Requirement |
The whole listing, apart from its images, should be restated word for word.

BEGIN Data

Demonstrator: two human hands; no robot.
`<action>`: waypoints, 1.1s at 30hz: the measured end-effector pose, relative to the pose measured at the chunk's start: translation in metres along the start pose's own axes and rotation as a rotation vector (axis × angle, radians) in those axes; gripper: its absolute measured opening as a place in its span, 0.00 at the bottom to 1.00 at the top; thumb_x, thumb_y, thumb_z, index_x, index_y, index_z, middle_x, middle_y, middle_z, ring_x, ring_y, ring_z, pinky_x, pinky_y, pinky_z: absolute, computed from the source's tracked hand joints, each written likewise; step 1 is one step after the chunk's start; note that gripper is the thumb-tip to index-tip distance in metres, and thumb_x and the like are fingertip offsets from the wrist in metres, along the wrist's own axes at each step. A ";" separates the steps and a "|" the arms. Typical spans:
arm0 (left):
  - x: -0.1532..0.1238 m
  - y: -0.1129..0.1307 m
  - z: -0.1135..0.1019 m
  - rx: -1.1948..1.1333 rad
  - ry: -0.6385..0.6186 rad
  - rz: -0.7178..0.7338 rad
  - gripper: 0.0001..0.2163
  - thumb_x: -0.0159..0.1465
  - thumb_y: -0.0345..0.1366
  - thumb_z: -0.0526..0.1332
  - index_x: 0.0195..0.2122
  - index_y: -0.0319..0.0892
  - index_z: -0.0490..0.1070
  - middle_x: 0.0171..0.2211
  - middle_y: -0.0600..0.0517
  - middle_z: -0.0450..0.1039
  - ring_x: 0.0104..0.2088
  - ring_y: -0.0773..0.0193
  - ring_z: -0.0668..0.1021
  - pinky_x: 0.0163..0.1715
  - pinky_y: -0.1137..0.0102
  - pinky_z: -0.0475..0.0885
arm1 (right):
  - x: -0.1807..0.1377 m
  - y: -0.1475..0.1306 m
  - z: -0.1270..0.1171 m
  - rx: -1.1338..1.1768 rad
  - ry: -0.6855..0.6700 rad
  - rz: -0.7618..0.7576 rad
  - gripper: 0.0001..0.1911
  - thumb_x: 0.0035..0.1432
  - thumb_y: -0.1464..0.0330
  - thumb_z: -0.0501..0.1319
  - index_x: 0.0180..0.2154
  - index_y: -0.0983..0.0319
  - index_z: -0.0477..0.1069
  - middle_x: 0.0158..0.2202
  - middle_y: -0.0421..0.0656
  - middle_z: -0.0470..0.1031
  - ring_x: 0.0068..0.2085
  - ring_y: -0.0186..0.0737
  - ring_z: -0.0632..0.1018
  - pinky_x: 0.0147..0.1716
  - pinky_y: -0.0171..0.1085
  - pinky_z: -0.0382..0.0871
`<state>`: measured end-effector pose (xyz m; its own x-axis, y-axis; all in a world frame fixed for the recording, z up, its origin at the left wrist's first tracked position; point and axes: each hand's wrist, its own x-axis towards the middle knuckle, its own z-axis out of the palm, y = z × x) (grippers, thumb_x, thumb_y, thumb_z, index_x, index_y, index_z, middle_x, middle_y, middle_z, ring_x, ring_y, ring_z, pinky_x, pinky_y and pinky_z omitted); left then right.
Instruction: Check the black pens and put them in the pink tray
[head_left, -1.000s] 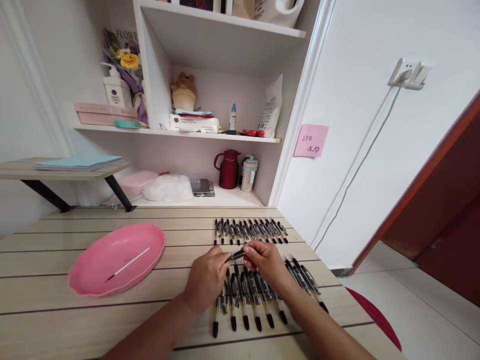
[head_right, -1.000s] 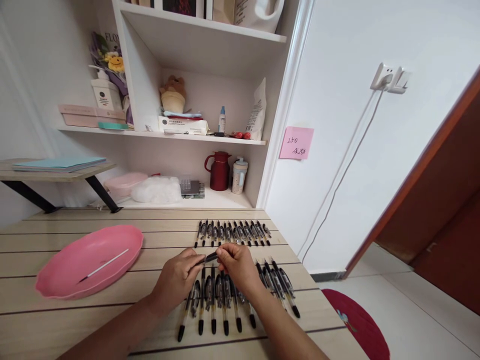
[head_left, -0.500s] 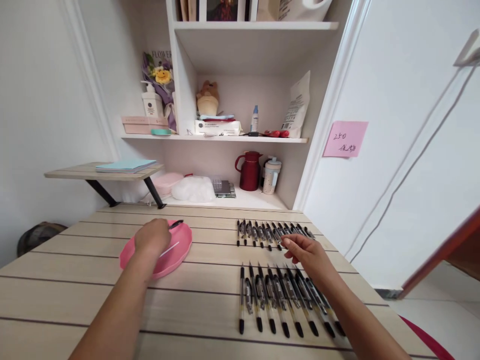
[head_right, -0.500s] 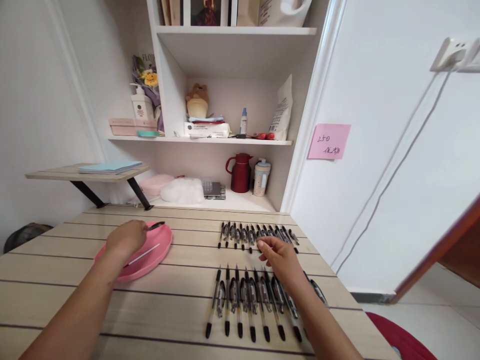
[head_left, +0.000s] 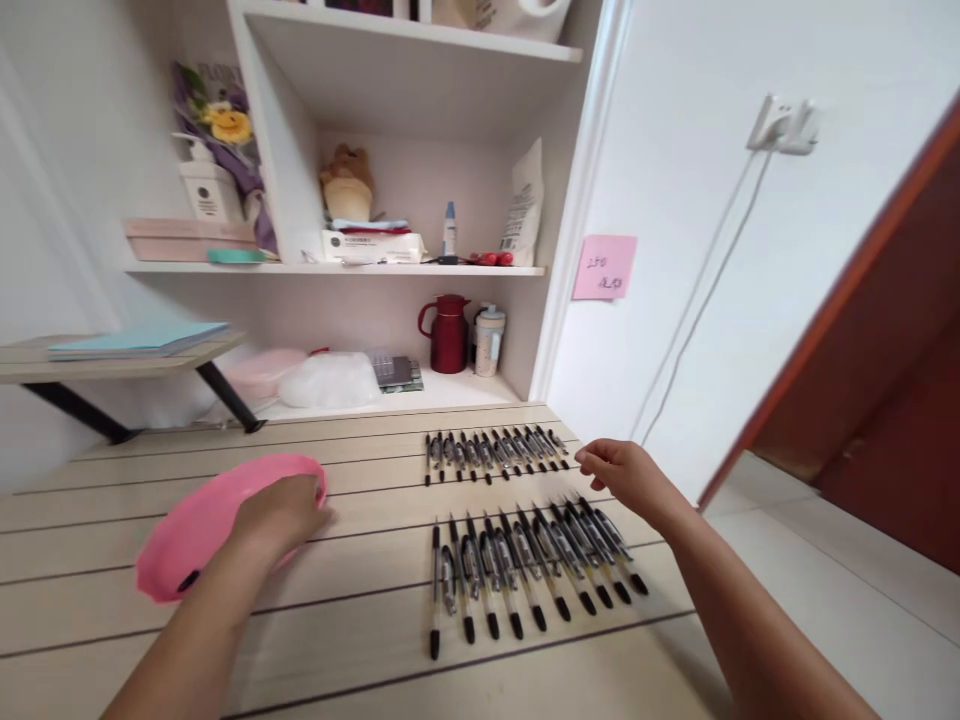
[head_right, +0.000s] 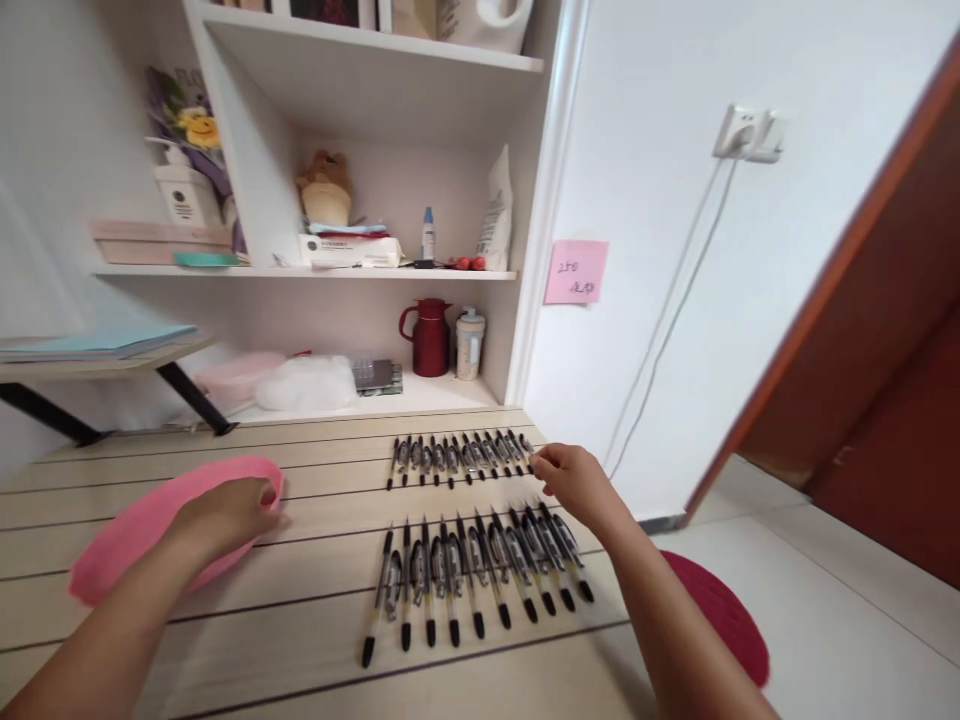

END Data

Solution to this problem |
Demonstrator: two human hands; no robot.
`<action>`: waypoints, 1.1s at 30hz: the measured end-effector pose, relative to the pose measured at the chunk's start: translation in metres along the start pose's own axes and rotation as a rotation vector (axis × angle, radians) in those axes; gripper: its absolute measured opening as a place in its span, 0.00 at the bottom to 1.00 at the top; thumb_x, thumb_y, thumb_z, index_x, index_y, index_z, middle_x, middle_y, middle_z, ring_x, ring_y, ring_z, pinky_x, pinky_y, pinky_z: absolute, computed from the source's tracked hand joints, each written likewise; step 1 is one step after the chunk's start; note that gripper is the thumb-tip to index-tip distance in metres, and thumb_x and the like are fingertip offsets from the wrist in metres, along the wrist's own axes at each step. A ";" separates the steps and a "|" the arms. Typical spans:
arm0 (left):
  - x: -0.1532..0.1238 m
  - y: -0.1129..0.1307 m
  - z: -0.1135..0.1019 m
  - rx: -1.1948..1.1333 rad
  - ry: -0.6385..0.6186 rad
  - rz: -0.7178..0.7338 rad
  - gripper: 0.0001..0.2163
  - thumb_x: -0.0159..0.1465
  - thumb_y: -0.0345..0.1366
  - thumb_z: -0.0526..0.1332
  - index_x: 0.0195..0.2122
  - index_y: -0.0319..0.0892
  - index_z: -0.0490..0.1070
  - middle_x: 0.0171..0.2211
  - middle_y: -0.0600..0.0517
  - middle_z: -0.0450..0.1039
  - ring_x: 0.0104..0.2088
  - ring_y: -0.0773..0.0193
  - ring_z: -0.0668..0.1021
  - pinky_x: 0.0163..0.1715
  - pinky_y: -0.1137..0.0102
  - pinky_z: -0.0475..0.0885
arm1 (right):
  - x: -0.1807..0.1377 m
  - y: -0.1475..0.1306 m
  - z: -0.1270..0.1171 m
  - rx: -1.1338..1.1768 rad
  - ry: -0.6855..0.6700 rad
  - rz: -0.7618..0.7576 rad
  - gripper: 0.0001..0.1911
  - thumb_x: 0.0035..0.1432
  - thumb_y: -0.1464..0.0330
  - thumb_z: -0.0501..0.1319
  - index_x: 0.0180..0.2154
  - index_y: -0.0983..0.0319
  - index_z: -0.0477..0.1069
  - middle_x: 0.0158..0.2202
  - middle_y: -0.0421..0.0656
  - middle_z: -0.0470..0.1031
  - ring_x: 0.0068..0.2085
  - ring_y: -0.0186..0.0737
  - ring_z: -0.0632..0.1018
  - pinky_x: 0.0147..0.1716
  - pinky_y: -0.0171..0.1085
  - pinky_z: -0.0382..0.0871
`<state>`: measured end-effector pose (xyz m; its own x-axis, y-axis; all in a world frame fixed for the recording, z up, its origin at the left wrist's first tracked position; point and axes: each hand's wrist, its own x-axis towards the middle knuckle, its own z-axis out of the palm, y = z × x) (grippers, thumb_x, thumb_y, thumb_z, index_x, index_y, index_z, middle_x, middle_y, middle_z, ring_x, ring_y, ring_z, pinky_x, pinky_y and pinky_z omitted); left then right.
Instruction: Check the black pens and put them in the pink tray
[head_left, -1.000s] 
[head_right, -1.000s] 
[head_left, -0.500s] 
[head_right, -0.500s] 
[head_left, +0.000s] 
[head_right, +0.000s] 

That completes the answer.